REQUIRED ACTION:
Look through the data below. Collect every line where the word "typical" occurs.

**** RECORDED DATA ****

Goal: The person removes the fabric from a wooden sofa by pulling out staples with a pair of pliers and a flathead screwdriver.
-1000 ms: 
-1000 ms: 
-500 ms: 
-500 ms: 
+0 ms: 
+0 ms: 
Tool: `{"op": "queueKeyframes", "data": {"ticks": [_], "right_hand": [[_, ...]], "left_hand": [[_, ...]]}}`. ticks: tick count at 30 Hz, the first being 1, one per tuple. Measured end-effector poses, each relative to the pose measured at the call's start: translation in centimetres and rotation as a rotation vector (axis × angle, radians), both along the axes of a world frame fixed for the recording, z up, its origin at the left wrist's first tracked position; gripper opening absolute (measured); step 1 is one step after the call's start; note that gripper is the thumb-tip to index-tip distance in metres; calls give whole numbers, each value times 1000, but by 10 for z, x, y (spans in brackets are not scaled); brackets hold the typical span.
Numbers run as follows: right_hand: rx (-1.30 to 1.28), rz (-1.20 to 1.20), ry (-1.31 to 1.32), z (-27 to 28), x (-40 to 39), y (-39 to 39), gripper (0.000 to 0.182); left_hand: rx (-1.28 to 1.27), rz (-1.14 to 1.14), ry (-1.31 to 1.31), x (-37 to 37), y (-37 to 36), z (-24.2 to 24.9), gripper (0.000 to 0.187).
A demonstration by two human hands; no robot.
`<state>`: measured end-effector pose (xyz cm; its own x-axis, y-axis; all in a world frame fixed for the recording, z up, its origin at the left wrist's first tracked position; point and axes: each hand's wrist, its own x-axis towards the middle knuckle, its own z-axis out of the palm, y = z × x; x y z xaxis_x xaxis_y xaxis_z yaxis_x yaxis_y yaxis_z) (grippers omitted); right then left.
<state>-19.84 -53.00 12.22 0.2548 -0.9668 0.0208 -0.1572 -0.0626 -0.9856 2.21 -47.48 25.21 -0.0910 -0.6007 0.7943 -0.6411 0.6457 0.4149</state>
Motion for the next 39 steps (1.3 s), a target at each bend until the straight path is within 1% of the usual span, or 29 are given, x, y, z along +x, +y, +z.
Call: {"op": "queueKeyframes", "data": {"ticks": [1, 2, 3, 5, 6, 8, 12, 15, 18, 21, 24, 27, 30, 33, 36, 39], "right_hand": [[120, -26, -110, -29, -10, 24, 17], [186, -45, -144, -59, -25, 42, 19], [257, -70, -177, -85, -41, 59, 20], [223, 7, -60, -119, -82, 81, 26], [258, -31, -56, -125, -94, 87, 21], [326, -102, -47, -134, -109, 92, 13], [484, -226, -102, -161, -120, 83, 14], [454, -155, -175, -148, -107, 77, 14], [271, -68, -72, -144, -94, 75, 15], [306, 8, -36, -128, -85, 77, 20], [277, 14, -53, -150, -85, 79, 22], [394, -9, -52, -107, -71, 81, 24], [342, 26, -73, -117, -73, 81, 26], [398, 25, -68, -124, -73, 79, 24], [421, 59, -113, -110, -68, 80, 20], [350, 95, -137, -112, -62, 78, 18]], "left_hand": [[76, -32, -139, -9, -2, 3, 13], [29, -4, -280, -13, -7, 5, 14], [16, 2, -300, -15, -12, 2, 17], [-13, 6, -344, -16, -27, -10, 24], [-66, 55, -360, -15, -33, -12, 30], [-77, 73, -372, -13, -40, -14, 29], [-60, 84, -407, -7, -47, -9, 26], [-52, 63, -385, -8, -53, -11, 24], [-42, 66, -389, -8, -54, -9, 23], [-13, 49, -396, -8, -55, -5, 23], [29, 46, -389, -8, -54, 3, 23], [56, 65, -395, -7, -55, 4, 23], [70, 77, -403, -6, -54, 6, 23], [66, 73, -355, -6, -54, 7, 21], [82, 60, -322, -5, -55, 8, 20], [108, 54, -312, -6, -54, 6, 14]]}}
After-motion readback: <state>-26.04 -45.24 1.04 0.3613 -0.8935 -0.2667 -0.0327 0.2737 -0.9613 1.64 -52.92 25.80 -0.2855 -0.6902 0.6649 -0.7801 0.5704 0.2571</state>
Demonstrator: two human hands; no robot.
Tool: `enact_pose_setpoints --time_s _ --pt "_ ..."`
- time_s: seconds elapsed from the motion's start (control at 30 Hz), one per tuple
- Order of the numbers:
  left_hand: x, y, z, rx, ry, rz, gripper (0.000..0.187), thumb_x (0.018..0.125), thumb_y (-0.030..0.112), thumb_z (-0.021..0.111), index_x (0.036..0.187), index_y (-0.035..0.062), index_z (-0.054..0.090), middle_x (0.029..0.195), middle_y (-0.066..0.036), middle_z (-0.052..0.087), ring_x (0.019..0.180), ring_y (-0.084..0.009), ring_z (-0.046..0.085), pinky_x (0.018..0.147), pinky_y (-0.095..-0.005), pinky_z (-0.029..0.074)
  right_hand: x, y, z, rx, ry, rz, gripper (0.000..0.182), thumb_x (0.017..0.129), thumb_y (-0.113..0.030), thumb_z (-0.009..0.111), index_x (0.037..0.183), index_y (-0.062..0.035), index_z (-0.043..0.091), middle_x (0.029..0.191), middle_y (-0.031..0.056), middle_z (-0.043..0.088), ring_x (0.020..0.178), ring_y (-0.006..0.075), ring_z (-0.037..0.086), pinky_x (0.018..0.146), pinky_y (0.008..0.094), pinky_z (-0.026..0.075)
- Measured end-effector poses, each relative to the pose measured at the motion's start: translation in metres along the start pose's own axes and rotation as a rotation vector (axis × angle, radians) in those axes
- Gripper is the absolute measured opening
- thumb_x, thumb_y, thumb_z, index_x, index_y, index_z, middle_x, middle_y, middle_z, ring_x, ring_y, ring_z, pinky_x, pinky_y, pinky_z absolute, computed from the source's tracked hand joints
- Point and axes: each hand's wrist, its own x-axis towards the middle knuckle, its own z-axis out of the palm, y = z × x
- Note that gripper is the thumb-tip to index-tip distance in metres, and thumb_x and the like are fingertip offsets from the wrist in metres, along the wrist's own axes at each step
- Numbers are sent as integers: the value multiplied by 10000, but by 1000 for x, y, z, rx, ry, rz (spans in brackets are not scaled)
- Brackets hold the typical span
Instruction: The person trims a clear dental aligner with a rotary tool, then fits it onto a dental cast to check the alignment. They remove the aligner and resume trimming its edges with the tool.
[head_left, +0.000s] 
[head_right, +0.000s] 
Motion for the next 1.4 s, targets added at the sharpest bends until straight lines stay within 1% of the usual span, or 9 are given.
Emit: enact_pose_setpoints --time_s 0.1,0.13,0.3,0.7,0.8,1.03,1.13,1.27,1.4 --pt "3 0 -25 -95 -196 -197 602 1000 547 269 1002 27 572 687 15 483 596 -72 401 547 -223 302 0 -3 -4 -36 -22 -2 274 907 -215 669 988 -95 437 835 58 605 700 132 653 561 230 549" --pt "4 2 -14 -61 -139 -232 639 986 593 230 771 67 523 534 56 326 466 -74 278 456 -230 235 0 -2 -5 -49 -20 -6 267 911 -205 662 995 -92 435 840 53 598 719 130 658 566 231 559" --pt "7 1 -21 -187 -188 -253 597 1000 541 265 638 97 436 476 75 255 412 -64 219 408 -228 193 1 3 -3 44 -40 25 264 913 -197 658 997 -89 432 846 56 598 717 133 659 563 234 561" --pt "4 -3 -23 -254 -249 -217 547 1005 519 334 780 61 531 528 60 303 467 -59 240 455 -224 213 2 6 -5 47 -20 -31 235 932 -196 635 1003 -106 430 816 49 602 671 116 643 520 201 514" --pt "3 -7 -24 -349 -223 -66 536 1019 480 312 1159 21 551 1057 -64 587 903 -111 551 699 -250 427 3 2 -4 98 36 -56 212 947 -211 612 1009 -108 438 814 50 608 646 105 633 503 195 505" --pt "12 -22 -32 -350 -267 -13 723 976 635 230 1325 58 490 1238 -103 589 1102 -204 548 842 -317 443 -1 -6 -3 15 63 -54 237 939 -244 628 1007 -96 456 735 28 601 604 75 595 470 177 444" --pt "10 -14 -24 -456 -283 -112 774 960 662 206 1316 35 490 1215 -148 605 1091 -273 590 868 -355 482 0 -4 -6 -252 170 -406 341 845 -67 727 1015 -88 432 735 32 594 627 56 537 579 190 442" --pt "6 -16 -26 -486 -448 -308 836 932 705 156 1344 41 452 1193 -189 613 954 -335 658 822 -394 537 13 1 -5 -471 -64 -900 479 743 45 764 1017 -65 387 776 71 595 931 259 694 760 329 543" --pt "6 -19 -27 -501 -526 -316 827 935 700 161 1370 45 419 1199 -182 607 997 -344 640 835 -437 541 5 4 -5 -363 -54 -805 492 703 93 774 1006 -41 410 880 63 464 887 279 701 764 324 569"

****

ANSWER TO THIS EXERCISE:
Tool: `{"op": "queueKeyframes", "data": {"ticks": [_], "right_hand": [[_, ...]], "left_hand": [[_, ...]]}}`. ticks: tick count at 30 Hz, the first being 1, one per tuple. Measured end-effector poses, each relative to the pose measured at the call's start: translation in centimetres and rotation as a rotation vector (axis × angle, radians), both along the axes of a world frame fixed for the recording, z up, its origin at the left wrist's first tracked position; gripper opening absolute (measured); step 1 is one step after the call's start; note that gripper is the thumb-tip to index-tip distance in metres; calls give whole numbers, each value times 1000, but by 10 for z, x, y (spans in brackets are not scaled); brackets hold the typical span.
- Brackets hold the typical span

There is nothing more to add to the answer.